Programa de Pesquisas Ecológicas de Longa Duração (PELD)

Representantes do programa PELD também participaram da visita, assim como o Observatório do Manguezal. O programa é um observatório de pesquisa sobre manguezais e ecossistemas, destaca uma realidade fundamental: a saúde do entorno está intrinsecamente ligada à preservação do meio ambiente. Isso é especialmente relevante para comunidades como a Vila São Pedro, onde os desafios de saúde pública estão intimamente relacionados às condições ambientais.Em Alagoas, a inclusão de áreas como a Barra de Santo Antônio, Paripueira e Ipioca (em Maceió) no observatório ressalta a importância de entender como problemas de saúde pública estão ligados ao meio ambiente local.

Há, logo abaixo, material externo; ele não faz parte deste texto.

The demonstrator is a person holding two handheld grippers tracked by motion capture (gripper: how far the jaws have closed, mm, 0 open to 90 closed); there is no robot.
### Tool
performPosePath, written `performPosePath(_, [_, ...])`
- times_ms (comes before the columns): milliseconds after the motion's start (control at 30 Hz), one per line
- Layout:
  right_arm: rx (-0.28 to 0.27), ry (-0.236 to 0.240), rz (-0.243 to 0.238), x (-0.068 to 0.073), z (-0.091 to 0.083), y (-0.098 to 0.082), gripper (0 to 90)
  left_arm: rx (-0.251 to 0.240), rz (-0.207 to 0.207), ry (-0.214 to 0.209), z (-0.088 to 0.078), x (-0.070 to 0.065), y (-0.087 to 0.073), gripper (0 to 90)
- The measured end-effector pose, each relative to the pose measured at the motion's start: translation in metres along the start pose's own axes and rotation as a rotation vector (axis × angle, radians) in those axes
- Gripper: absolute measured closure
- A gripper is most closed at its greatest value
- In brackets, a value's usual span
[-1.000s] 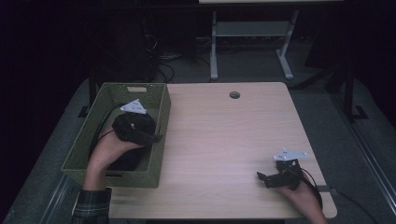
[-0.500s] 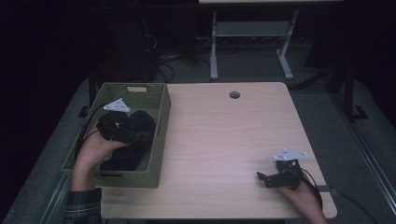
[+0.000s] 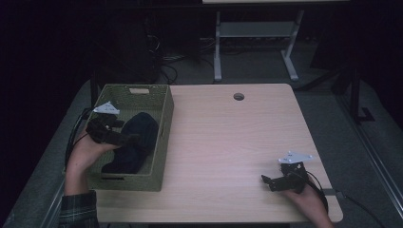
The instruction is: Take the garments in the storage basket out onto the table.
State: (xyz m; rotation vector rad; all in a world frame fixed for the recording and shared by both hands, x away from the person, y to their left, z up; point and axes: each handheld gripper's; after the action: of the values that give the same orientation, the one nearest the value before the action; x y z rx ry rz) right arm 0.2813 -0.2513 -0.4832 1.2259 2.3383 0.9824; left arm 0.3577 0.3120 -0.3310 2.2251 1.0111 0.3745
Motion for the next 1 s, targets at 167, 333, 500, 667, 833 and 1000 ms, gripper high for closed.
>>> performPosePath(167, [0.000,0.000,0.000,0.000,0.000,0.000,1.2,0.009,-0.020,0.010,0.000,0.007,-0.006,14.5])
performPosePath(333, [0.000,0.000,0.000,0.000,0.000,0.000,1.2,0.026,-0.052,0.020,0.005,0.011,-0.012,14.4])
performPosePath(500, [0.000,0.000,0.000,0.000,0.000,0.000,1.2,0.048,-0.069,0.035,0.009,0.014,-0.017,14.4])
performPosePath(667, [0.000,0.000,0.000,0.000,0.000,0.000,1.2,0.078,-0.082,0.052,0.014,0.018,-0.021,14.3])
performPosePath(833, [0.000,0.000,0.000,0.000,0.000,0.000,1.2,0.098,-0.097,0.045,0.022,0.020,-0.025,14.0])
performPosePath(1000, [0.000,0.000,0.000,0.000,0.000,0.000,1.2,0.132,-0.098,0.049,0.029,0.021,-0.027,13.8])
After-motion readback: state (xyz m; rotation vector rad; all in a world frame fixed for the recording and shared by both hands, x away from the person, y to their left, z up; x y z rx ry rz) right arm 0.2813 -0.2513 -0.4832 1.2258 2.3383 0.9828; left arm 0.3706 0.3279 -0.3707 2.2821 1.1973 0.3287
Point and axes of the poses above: each handheld gripper's, and its own axes: z roughly forward along the jaws, y roughly out of its top, x roughly to its left
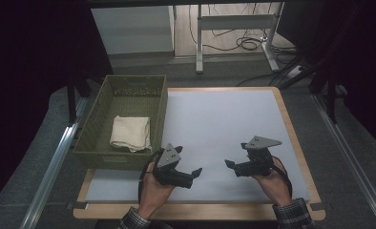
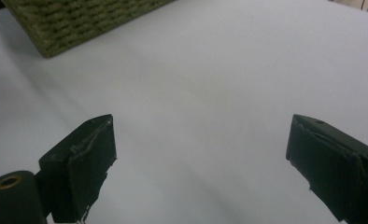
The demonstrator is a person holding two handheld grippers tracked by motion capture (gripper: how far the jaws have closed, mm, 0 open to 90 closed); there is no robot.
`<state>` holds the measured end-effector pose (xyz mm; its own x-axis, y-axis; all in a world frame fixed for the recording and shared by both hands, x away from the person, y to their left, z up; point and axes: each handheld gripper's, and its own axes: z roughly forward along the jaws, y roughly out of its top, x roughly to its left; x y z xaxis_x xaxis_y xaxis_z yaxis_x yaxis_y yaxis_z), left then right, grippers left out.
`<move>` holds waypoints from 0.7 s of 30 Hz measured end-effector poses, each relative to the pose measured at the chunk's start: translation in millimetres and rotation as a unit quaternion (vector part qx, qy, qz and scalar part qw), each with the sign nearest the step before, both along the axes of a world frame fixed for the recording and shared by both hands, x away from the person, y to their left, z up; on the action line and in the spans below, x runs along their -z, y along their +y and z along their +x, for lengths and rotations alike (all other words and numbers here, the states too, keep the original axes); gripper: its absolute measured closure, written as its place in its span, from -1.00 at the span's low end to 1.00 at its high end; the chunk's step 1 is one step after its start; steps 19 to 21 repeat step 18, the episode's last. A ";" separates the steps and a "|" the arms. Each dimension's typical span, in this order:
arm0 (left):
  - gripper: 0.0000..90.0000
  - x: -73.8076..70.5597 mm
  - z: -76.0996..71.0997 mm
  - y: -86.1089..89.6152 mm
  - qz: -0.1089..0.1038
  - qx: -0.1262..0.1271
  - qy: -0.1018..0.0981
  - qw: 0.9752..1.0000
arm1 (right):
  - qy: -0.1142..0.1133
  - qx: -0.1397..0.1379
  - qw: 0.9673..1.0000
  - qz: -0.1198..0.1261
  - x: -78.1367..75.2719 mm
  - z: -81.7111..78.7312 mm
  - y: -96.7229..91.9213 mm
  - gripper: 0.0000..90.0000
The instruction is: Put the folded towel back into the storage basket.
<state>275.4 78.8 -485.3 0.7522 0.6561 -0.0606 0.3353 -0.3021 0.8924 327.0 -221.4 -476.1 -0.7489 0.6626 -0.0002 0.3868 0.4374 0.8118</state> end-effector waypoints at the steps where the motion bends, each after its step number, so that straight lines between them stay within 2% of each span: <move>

Questões como saneamento básico e gestão de resíduos, como esgoto e lixo, exigem não apenas intervenções práticas, mas também esforços de conscientização. É necessário que a comunidade esteja envolvida, especialmente considerando os territórios tradicionais, onde homens e mulheres da pesca são fundamentais.Um levantamento detalhado dos dados da comunidade, incluindo seu histórico e origens, é essencial para compreender plenamente os desafios enfrentados. Além disso, é fundamental promover uma campanha de valorização dos pescadores e marisqueiras, destacando seu papel como trabalhadores essenciais para a comunidade e incentivando o respeito e reconhecimento de sua profissão.

Meio Ambiente, Saúde Pública e Comunidade Tradicional

O MPF vem acompanhando os impactos ambientais e sociais da poluição do Rio Santo Antônio há alguns anos. Os impactos já diagnosticados revelam danos ambientais que se desdobram em danos à saúde de todos que se relacionam diretamente com o rio, especialmente comunidades tradicionais de pescadores.A situação da saúde, especialmente das mulheres pescadoras, já levou à realização de audiências públicas e reuniões para tratar do assunto. 

Nas mais recentes reuniões, ocorridas em março e abril, incluindo uma visita de Roberta Bomfim à comunidade pesqueira do Município, foi estabelecido um cronograma de atuação para viabilizar a articulação entre os órgãos envolvidos e garantir acesso ao diagnóstico e à implementação de políticas públicas de saúde para pescadoras e marisqueiras da Barra de Santo Antônio.A inspeção desta segunda-feira (6), torna prioridade uma solução para as doenças que atingem a comunidade de Vila São Pedro.